DH 2016 Abstracts

Poetry in Prose: automatic identification of verses in brazilian literature

In 1946, the brazilian poet Guilherme de Almeida published a study on the structured patterns of verses that he discovered in the prose of ‘Os Sertões’ (‘Rebellion in the Backlands’) by Euclides da Cunha (1902). According to Almeida’s work, there is, in the Euclidean prose, apparently more often at the end of the paragraphs, versification structures of various rhythmic patterns. In 1996, another study on the same literary work was published by Augusto de Campos validated Almeida’s discovery and revealed several others versified patterns in Euclidean prose. Dodecasyllables and Alexandrines are among the most used metric patterns, in varied combinations and positions. The diversity of patterns found, disregarding “the strict metrification” and admitting “more rhythmic freedom” (Campos, 1996), creates surprising zones of tension, “areas spread with poetry in significant portions of poetry in his prose” (Campos, 1996).

The process of separating and nesting of poetry syllables, the scansion process, is usually applied to text structures categorically defined as poetry, allowing mapping of poetry metric characteristics present in the author’s writing.
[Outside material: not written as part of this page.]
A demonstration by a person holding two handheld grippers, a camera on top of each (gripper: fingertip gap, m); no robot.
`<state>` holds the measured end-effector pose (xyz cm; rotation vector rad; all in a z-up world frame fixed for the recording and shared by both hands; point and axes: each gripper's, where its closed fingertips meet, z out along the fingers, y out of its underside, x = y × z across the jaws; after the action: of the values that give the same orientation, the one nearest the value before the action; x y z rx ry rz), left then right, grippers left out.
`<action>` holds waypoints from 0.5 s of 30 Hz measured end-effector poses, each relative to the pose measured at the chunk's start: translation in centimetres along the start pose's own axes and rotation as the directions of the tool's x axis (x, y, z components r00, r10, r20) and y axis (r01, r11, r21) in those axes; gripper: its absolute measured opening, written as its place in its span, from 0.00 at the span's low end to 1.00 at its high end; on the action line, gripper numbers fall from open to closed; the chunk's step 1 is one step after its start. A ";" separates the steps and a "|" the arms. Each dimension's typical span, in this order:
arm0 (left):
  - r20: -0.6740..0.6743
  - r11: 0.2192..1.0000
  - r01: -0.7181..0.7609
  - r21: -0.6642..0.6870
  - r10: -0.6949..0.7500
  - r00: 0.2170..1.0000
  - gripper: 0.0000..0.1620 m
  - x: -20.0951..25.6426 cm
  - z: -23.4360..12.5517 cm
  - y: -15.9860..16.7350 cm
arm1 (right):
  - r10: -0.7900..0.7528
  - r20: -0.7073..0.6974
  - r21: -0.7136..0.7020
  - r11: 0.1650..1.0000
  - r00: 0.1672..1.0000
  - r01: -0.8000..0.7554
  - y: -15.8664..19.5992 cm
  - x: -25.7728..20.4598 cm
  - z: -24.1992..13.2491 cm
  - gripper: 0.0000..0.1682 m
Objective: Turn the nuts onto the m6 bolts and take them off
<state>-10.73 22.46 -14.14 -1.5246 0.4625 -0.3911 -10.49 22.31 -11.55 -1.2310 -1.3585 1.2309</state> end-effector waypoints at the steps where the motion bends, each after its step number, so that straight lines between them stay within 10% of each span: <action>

Performed by a person, the same analysis carried out by Almeida and Campos require, depending on the size of the piece, hours, days or even months of work.

Our work proposes the use of computational techniques to perform the process of automated scansion and analysis of Euclides da Cunha’s prose, revealing its verse structures, thus reducing time for the task, providing a new tool for prose analysis and opening a new research agenda. These verse structures, distributed along the text, are found using computational methods based on scansion rules for Portuguese language. As the location of these structures are not previously given, any sentence is treated as a potential candidate for a verse, moreover segments of the sentences can also be considered.

In order to identify metric verses in the text, our system performs four major steps: extraction of sentences, separation of syllables, scansion, and overlay of verses in the original text. From a digital copy of the book, sentences are extracted according to punctuation mark present in literary piece. In Portuguese, the rhythm or musicality of a verse follows the alternance of strong (tonic) syllables and weak (atonic) syllables, so along with syllable boundaries, the position of the tonic syllable is also identified for every word. Therefore, every word in each sentence undergoes syllable separation following grammatical rules, applying the software developed by Neto et al (2015), defining initial syllable boundaries. Besides the positions of tonic syllables are also identified, determining rhythmic features.

To identify verses, the final process of scansion is performed, considering intravocabular (syneresis and diaeresis) and intervocabular (elision and crasis) phonological changes. These changes may alter initial syllable count, for example with the omission of one or more sounds, merging two syllables in a single one. As a final output, the verses identified are overlaid on the original document, along with verse classification, metric count, syllable separations and tonic syllables position, replacing the original sentence, allowing analysis by the user in context.

Initial experiments with the proposed system were performed for the book ‘Os Sertões’ by Euclides da Cunha, aiming to reproduce in a computer lab the work performed by Guilherme de Almeida in the 40s and Augusto de Campos in the 90s. As an example of the results, in page 67, the system identified previously twenty-four candidates verses. Of these, we have, "O sertanejo é, antes de tudo, um forte", one segment of text that starts the third chapter, identified by our system as a dodecasyllable "O / ser/ta/ne+/jo é+,/ an+/tes/ de/ tu+/do/ um/ for+/te", where ‘+’ identifies a tonic syllable, and, starting the third paragraph, "É o homem permanentemente fatigado.'', a autonomous paragraph which was also identified by our system as a dodecasyllable, “É+ / o ho+/mem / per/ma/nen/te/men+/te / fa/ti/ga+/do.”. Both verses were indicated by Augusto de Campos in his work. Overall, among dodecasyllables and decasyllables, considering only whole sentences as a possible verse, our system was able to identify 273 verses, many of them already manually identified by Almeida or Campos. Nevertheless, previous works on the annotation of verses in the book ‘Os Sertões’ were not comprehensive annotations, so it is not possible to have full statistics on accuracy. Nevertheless, our system has exactly identified 52% of Augusto de Campos’s annotated verses, and the other 48% of the verses were identified with a difference of one unit in syllable count, due to differences in elision.

Bibliography

Almeida, G. (1946). A poesia d’Os Sertões. Diário de São Paulo. August 18.
Neto, N., Rocha, W. and Sousa, G. (2015). An open-source rule-based syllabification tool for Brazilian Portuguese. Journal of the Brazilian Computer Society,21(1): 1-10.
Campos, A. (1996). TRANSERTÕES. Folha de São Paulo. November 3.